Keep them in sync. When you update your standard fees — at the annual review, say — update the three tier copies too, or rebuild them from the new standard.
Tips and common mistakes
Build from a copy, not a blank schedule. Starting blank is how items get missed and charged at zero.
Discount by range, not item by item. Pick a percentage for each ADA range and apply it across the band — faster to build and consistent to maintain.
One schedule per tier. A single blanket member list gives every member the same discount and the ladder collapses.
Make each step up real. Each tier should open a clearly bigger range of discounts, so the front desk can explain the upgrade in a sentence.
Go deeper on major work. A small discount on a clean is barely noticed, while a discount on an implant, crown or bridge is what makes joining worthwhile. Keep preventive discounts modest and put the real savings on the higher-value treatment.
Re-sync after a fee rise. The most common mistake is lifting standard fees and forgetting the tier copies — members quietly drift back to full price, or the gap widens and erodes your margin.

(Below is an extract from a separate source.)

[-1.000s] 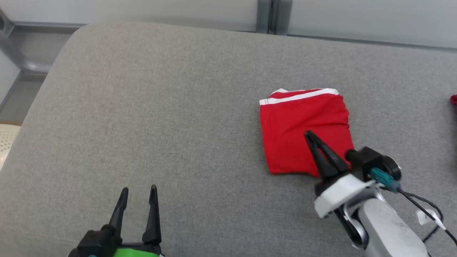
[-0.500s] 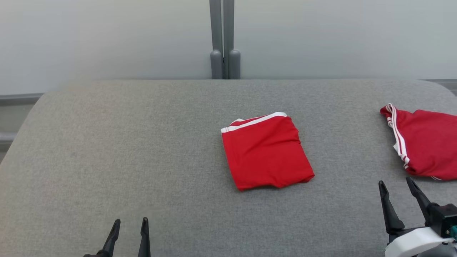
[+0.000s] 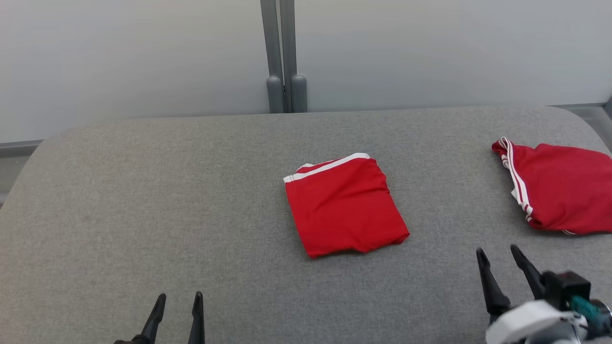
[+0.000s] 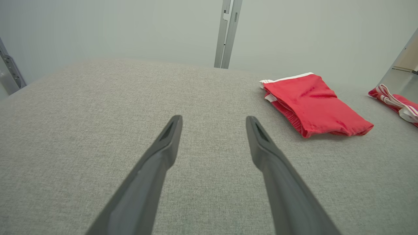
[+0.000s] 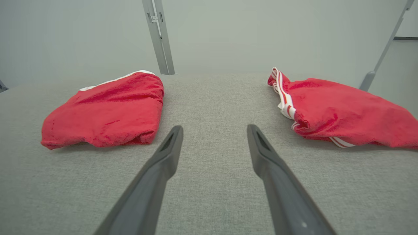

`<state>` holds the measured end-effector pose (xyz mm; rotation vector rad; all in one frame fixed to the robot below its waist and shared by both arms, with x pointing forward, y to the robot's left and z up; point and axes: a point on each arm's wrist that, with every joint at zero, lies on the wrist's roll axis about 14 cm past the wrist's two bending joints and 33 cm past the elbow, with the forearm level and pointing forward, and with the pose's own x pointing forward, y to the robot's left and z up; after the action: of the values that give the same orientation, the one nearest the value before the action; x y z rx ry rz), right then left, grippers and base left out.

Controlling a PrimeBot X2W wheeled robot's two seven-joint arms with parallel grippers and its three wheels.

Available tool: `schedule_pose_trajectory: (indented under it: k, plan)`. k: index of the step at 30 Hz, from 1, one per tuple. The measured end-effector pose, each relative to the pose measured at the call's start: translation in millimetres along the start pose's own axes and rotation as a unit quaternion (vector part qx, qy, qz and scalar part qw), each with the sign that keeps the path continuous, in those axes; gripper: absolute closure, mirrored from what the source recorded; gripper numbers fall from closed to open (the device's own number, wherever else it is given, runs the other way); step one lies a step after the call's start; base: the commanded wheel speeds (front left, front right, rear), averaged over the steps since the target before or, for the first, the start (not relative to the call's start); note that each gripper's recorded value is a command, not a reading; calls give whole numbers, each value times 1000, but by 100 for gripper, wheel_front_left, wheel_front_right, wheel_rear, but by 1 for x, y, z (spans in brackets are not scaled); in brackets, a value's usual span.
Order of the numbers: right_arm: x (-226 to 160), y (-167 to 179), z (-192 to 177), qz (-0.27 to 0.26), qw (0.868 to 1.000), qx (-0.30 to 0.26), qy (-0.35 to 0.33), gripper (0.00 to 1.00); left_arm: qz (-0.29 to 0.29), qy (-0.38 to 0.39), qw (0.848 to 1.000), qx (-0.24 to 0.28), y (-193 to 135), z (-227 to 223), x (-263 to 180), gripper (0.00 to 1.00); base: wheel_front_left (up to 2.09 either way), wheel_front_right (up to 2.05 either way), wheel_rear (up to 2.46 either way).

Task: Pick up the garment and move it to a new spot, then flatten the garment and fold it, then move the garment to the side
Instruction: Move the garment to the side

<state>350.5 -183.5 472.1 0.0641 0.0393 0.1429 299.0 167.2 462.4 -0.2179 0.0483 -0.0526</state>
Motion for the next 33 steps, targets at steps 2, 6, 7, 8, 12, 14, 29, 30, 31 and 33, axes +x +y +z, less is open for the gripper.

Reassign on upgrade. If a patient moves up a tier in SmilePass, change their fee schedule in your software to match.
Two systems, one automatic discount
SmilePass runs the membership and the billing; your practice software holds the fee schedules. Build a schedule per tier once, assign it when a patient joins, and the right fee applies on every visit — no manual discounts at the front desk.
Frequently asked questions
Do I need a separate fee schedule for each tier?
Yes — one per tier. It is the same approach your software already uses for health funds, where each fund has its own schedule.
Will the discount apply automatically?
Yes. Once a patient is on the tier's schedule, the member fee pulls through on every matching item, with no manual adjustment at the desk.
What if a patient upgrades?
Reassign them to the higher tier's schedule. New invoices use the new fees; past invoices are unchanged.
Does my practice software support this?
Almost all Australian systems do — it is the same multi-schedule feature used for health-fund and concession pricing. The menu wording is the only thing that differs between them.